8. The learned counsel for the assessee while arguing before us stated that by not complying the provisions of section 144C i.e. not providing the draft order the Assessing Officer has deprived of the assessee opportunity and the right of filing objections before the 6Dispute Resolution Panel(DRP). Our attention was invited to the provisions of section 144C of the Act, whereby it has been provided that the Assessing Officer is obliged to forward a draft of the proposed order of assessment to the assessee if he intends to make on or after the 1st day of October 2009 any variation in the income or loss returned by the assessee. It was also brought to our notice that the order of the TPO is dated 21.10.2011, while the order of the assessing officer in the present case is dated 26.12.2011. In view of this it was contended that the order passed by the Assessing Officer is bad in law and liable to be quashed. Reliance was placed on the judgement of the High Court of Madras in the case of Vijay Television (P) Ltd. versus DRP (2014) 369 ITR 113. A copy of the order of the Supreme Court dismissing the SLP filed against the order of the Andhra Pradesh High Court in the case of Zuari cement limited versus ACIT in WP No. 5557 of 2012 dated 21.02.2013 was also filed to bring on record the fact that the judgement of the Andhra Pradesh High Court in the case of Zuari Cement has been affirmed by the Supreme Court. In this judgement of the Andhra Pradesh High Court it was held that that the passing of the assessment order without giving assessee draft assessment order is bad in law and is liable to be quashed.

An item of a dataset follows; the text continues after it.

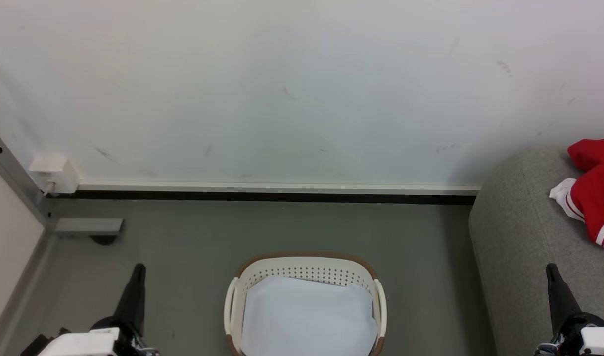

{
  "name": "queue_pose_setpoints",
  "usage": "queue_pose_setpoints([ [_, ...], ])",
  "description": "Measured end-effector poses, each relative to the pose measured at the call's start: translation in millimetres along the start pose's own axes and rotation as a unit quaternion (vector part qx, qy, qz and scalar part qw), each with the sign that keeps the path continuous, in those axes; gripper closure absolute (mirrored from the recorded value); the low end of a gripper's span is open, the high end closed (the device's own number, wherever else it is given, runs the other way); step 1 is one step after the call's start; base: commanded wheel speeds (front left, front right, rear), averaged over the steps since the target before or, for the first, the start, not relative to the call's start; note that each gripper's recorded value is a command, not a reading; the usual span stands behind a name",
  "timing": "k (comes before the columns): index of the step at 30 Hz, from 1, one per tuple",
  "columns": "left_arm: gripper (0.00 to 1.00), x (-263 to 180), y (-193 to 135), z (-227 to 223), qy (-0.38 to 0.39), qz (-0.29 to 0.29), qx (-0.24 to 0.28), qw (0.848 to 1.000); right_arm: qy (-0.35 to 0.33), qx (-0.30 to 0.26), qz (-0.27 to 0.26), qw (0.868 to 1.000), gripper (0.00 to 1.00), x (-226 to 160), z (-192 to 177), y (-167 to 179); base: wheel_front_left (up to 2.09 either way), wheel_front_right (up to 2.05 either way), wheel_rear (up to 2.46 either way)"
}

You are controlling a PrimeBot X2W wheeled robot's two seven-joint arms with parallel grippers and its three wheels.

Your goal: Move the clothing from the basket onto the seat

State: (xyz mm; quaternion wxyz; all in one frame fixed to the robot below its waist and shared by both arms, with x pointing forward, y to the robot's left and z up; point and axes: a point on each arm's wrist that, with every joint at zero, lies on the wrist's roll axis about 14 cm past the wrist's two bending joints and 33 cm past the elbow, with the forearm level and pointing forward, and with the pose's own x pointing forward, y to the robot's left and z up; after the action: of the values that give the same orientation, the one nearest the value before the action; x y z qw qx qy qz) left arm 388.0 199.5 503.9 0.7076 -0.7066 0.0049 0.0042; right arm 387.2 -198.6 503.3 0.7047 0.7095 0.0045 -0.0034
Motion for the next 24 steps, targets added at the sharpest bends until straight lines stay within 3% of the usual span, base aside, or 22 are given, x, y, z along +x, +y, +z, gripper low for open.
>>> queue_pose_setpoints([
  [24, 1.0, 0.0, -0.1, 0.0, 0.0, 0.0, 0.0, 1.0, 0.0, 0.0, 0.0, 1.0, 1.0, 0.0, 0.0, 0.1, 0.0, 0.0, 0.0],
])
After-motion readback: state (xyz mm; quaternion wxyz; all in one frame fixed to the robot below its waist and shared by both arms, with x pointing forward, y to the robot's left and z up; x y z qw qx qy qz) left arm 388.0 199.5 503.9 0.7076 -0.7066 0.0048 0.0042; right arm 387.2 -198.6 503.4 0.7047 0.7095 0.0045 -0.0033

9. The learned D.R. in reply relied on the order of the CIT (Appeals) and stated that the provisions of section 7 144C have been brought into the statute w.e.f. 1.4.2009 by the Finance Act 2009 and therefore would not be applicable retrospectively to assessment year 2008-09. Since the case pertains to assessment year 2008-09 these provisions are not applicable to it.

10. We have heard the learned representatives of both the parties, perused the findings of the authorities below and considered the material available on record. The provisions of Section144C of the Act read as under:

144C. (1) The Assessing Officer shall, notwithstanding anything to the contrary contained in this Act, in the first instance, forward a draft of the proposed order of assessment (hereafter in this section referred to as the draft order) to the eligible assessee if he proposes to make, on or after the 1st day of October, 2009, any variation in the income or loss returned which is prejudicial to the interest of such assessee.

(2) On receipt of the draft order, the eligible assessee shall, within thirty days of the receipt by him of the draft order,–

(a) file his acceptance of the variations to the Assessing Officer; or

(b) file his objections, if any, to such variation with,–

(i) the Dispute Resolution Panel; and

(ii) the Assessing Officer.

(3) The Assessing Officer shall complete the assessment on the basis of the draft order, if–

(a) the assessee intimates to the Assessing Officer the acceptance of the variation; or

(b) no objections are received within the period specified in sub-section (2).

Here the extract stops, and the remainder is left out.